[WORK TASK]
Only the lines that hold the word "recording" are wanted from this listing.

###

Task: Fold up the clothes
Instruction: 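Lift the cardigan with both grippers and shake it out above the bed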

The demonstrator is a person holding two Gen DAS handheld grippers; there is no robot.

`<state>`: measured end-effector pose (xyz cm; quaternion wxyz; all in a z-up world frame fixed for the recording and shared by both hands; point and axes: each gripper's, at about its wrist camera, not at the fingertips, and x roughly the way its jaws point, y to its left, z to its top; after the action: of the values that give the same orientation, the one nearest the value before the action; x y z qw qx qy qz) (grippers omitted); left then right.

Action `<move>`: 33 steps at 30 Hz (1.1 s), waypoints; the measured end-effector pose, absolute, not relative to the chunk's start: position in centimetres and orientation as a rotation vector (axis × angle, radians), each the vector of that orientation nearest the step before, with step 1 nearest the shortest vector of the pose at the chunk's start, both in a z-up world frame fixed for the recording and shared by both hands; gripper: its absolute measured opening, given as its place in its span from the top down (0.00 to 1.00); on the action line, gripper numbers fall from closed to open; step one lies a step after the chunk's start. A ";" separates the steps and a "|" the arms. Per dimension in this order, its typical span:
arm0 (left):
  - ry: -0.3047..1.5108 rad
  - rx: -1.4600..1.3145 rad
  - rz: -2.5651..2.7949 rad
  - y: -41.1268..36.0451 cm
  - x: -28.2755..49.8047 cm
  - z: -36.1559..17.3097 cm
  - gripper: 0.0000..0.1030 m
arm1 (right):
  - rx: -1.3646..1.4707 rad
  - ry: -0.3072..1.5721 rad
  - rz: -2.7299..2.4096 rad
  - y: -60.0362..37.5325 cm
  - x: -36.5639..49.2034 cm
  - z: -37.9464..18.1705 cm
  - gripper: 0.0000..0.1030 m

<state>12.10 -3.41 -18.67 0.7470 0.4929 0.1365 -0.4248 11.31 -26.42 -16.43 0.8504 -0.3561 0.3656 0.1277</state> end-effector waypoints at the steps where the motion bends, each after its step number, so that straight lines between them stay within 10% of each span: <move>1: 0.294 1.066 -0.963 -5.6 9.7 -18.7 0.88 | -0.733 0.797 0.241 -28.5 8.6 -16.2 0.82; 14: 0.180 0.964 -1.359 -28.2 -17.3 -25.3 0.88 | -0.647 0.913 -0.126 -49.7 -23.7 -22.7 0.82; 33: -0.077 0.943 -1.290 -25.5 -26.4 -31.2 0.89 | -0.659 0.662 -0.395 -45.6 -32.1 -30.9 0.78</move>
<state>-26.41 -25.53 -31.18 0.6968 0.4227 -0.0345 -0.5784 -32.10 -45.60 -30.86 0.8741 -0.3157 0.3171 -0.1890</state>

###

[WRITTEN RESPONSE]
`<state>`: measured end-effector pose (xyz cm; quaternion wxyz; all in a z-up world frame fixed for the recording and shared by both hands; point and axes: each gripper's, at about its wrist camera, not at the fingertips, and x roughly the way its jaws point, y to its left, z to its top; after the action: of the values that give the same orientation, the one nearest the value before the action; x y z qw qx qy qz) (grippers omitted); left then right.
Action `<move>`: 33 steps at 30 Hz (1.1 s), waypoints; the measured end-effector pose, absolute, not relative to the chunk's start: position in centimetres and orientation as a rotation vector (axis × angle, radians), each the vector of that orientation nearest the step before, with step 1 nearest the shortest vector of the pose at the chunk's start, both in a z-up world frame fixed for the recording and shared by both hands; gripper: its absolute measured opening, given as its place in its span from the top down (0.00 to 1.00); on the action line, gripper numbers fall from closed to open; step one lies a step after the chunk's start. A ";" separates the steps and a "|" the arms. Per dimension in this order, its typical span:

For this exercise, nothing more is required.